## WHAT YOU WILL DO
Find the line containing "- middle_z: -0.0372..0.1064" in the records below. Copy exactly that line and each one after it, ending at the line containing "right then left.", and nothing more.

## MATERIAL TO PROCESS

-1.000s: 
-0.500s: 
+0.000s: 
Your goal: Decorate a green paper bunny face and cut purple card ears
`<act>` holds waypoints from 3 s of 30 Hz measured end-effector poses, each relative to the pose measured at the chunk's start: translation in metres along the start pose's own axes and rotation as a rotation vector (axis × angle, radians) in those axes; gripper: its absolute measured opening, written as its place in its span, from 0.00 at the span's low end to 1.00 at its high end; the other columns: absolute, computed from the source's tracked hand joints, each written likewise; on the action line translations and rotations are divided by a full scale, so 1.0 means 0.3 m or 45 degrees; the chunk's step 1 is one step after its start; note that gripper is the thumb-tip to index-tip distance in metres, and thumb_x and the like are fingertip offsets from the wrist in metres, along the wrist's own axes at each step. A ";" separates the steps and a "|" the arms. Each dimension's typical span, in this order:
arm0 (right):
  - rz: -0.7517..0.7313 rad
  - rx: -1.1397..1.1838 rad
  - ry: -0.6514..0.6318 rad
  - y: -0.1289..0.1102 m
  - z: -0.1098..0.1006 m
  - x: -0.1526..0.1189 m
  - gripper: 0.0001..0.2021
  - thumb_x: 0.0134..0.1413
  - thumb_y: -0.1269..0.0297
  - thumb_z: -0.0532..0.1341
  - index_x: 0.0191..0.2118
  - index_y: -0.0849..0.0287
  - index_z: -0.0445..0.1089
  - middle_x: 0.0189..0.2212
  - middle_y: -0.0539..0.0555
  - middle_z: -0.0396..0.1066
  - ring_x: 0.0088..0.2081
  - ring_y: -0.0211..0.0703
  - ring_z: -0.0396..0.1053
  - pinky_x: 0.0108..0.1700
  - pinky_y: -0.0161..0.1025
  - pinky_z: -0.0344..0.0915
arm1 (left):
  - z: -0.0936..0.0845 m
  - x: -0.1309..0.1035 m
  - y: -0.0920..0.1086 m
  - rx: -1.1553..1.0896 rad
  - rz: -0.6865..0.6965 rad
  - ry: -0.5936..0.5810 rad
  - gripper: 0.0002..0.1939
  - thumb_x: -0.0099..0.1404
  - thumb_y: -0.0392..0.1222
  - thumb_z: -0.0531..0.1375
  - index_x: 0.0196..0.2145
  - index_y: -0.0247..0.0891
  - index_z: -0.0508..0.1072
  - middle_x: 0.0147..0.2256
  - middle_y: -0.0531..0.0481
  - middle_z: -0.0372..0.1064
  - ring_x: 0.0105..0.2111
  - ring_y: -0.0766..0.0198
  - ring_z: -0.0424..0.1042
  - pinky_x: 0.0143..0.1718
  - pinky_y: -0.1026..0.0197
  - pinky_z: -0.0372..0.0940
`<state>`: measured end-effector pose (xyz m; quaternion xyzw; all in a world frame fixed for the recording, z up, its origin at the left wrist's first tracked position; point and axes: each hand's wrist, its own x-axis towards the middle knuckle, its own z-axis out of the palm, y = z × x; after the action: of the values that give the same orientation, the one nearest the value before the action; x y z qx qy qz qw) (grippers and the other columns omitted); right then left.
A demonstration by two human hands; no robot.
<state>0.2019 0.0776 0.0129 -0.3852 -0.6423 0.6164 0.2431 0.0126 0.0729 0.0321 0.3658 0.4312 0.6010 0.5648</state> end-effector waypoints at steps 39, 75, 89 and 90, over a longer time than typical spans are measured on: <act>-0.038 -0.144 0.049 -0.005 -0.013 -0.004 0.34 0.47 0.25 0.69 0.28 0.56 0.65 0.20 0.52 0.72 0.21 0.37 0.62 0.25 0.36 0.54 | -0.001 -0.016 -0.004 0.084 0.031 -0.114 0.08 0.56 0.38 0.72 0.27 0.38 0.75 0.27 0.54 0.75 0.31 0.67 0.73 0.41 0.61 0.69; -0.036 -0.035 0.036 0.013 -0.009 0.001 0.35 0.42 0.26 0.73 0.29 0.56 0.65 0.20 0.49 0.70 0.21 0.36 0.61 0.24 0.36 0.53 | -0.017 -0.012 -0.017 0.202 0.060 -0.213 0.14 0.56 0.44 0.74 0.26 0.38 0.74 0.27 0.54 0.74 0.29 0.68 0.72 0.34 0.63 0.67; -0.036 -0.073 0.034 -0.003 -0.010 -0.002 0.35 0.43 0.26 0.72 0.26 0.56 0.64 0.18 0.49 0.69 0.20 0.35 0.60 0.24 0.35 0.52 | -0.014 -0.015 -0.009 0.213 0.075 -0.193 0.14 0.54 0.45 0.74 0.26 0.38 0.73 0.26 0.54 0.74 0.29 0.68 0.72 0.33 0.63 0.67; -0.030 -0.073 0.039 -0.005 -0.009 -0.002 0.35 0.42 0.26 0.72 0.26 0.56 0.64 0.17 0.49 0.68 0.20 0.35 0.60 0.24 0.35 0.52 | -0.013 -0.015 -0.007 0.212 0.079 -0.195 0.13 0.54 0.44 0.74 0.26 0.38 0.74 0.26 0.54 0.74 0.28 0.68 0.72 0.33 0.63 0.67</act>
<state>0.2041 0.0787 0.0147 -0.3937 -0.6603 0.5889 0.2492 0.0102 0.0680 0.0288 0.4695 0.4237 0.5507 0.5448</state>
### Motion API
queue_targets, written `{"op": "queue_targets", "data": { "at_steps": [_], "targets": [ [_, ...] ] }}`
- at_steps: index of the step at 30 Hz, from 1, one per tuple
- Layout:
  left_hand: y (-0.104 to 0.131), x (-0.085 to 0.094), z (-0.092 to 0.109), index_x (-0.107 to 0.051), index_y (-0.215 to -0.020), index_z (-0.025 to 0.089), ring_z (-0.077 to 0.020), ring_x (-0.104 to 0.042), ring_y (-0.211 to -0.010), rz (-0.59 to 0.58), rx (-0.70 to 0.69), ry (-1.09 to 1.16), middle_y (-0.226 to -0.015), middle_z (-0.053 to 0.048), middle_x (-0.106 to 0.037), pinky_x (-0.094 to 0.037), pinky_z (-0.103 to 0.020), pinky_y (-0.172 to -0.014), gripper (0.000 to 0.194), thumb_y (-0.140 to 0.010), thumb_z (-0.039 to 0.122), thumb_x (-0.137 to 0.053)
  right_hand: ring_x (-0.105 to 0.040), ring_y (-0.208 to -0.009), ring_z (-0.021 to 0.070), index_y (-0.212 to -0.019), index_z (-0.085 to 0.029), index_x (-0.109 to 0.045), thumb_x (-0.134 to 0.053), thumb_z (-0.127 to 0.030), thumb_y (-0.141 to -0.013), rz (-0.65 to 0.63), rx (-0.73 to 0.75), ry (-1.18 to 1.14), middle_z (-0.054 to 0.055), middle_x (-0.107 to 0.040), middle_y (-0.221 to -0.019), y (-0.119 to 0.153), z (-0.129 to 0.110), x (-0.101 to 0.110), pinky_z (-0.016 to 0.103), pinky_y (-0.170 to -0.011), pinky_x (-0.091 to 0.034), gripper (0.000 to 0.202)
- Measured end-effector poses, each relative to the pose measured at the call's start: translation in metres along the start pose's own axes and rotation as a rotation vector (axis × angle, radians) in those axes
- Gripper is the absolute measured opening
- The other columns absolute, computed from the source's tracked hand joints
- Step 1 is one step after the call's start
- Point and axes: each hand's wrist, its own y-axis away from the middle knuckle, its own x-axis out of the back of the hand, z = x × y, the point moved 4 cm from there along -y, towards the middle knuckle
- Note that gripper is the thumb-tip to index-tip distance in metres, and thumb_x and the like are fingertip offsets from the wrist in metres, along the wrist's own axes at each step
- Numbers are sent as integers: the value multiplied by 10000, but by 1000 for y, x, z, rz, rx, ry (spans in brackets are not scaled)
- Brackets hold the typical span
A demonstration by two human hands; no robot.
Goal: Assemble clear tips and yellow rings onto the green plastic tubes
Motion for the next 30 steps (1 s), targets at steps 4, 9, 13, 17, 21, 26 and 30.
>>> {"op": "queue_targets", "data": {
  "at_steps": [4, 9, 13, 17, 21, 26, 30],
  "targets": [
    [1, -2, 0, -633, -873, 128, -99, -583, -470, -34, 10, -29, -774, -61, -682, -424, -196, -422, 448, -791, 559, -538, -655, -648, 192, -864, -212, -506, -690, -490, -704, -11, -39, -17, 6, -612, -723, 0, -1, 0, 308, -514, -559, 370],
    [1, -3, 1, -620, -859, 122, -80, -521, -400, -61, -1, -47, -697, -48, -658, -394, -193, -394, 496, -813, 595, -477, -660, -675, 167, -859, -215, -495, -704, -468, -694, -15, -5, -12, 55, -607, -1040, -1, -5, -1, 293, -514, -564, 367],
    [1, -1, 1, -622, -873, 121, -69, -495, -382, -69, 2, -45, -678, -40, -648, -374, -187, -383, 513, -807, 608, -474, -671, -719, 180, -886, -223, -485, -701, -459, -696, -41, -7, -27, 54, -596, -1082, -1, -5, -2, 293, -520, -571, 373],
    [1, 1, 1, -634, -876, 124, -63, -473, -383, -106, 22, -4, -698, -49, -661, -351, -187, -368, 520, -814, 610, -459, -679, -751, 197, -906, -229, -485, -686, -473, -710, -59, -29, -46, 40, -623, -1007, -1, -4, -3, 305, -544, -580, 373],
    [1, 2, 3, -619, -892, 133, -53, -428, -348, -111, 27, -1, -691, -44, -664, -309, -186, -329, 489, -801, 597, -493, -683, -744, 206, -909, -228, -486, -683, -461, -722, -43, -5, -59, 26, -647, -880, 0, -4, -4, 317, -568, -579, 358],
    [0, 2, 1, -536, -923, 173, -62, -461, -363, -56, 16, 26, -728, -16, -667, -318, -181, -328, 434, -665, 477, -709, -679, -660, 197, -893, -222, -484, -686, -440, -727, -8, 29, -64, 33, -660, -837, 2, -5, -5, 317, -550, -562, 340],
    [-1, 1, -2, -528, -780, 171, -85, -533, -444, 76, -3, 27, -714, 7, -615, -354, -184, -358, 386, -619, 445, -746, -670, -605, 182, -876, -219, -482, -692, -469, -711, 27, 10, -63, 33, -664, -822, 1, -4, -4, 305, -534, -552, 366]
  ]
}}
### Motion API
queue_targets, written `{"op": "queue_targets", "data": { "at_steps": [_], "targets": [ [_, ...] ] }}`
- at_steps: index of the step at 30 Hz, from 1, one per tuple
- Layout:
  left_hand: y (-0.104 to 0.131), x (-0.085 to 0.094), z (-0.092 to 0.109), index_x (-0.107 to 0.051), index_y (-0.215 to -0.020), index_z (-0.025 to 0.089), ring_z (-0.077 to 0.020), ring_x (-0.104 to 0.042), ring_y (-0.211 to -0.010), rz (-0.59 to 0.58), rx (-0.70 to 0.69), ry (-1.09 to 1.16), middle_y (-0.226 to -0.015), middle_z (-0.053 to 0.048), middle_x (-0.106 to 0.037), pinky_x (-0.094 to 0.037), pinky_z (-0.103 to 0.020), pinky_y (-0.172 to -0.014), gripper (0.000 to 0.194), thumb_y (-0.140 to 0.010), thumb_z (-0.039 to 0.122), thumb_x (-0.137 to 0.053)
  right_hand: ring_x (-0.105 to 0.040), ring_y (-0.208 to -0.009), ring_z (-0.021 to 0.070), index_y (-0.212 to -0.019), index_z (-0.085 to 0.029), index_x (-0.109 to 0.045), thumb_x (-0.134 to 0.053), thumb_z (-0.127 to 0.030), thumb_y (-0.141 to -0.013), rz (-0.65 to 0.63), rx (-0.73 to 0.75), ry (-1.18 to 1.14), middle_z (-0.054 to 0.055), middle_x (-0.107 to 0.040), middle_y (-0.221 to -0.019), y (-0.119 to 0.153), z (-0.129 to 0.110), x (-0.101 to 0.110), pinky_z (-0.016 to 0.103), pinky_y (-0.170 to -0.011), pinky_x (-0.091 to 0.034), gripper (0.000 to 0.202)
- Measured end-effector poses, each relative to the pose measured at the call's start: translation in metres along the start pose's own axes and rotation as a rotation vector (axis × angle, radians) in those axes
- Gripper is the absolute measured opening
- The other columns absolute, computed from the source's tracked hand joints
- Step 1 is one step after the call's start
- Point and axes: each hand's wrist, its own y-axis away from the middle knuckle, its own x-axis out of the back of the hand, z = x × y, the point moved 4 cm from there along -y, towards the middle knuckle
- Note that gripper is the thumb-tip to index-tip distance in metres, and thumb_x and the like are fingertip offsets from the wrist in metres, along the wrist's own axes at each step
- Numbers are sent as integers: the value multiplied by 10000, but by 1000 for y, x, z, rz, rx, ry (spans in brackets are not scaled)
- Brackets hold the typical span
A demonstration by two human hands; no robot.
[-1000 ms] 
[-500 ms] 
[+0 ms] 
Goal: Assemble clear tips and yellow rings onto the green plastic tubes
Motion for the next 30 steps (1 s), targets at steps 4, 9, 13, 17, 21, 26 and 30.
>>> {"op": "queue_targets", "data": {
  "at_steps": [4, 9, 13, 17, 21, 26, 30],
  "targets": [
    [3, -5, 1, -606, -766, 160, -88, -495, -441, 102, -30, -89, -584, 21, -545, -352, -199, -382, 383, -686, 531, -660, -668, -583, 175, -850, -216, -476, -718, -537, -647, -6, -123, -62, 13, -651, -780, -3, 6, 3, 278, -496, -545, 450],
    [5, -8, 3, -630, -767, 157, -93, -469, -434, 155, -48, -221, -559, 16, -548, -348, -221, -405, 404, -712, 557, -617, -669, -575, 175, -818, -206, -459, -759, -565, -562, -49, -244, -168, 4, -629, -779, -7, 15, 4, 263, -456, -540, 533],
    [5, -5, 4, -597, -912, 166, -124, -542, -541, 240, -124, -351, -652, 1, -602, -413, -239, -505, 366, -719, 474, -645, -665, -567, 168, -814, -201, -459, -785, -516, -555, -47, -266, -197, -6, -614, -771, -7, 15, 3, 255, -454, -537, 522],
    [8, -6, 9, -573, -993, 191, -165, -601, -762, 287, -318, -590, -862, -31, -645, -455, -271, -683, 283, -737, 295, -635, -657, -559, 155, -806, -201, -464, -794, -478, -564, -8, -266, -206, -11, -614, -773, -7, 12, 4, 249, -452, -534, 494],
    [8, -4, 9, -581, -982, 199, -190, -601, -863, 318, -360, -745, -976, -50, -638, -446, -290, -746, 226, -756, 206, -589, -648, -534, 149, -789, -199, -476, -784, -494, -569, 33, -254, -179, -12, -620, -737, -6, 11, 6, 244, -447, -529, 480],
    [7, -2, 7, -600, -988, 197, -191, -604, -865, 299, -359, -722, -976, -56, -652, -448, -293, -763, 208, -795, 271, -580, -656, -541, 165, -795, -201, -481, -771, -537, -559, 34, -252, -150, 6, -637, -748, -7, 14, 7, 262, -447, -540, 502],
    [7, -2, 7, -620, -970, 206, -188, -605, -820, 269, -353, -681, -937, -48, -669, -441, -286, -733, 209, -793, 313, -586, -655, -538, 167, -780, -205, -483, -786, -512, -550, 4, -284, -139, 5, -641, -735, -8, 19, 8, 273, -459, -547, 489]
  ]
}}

## COMPLETED EXERCISE
  - middle_z: -0.0372..0.1064
  - ring_x: 0.0105..0.2111
  - ring_y: -0.0766..0.0198
  - ring_z: -0.0424..0.1042
  - pinky_x: 0.0143..0.1718
  - pinky_y: -0.1026..0.0197
  - pinky_z: -0.0372..0.0940
`<state>`: measured end-effector pose (xyz m; quaternion xyzw; all in a world frame fixed for the recording, z up, its origin at the left wrist's first tracked position; point and axes: each hand's wrist, its own x-axis towards the middle knuckle, its own z-axis out of the palm, y = z × x; after the action: of the values that give the same orientation, the one nearest the value before the action; x y z qx qy qz qw) (grippers and the other columns omitted); right then left.

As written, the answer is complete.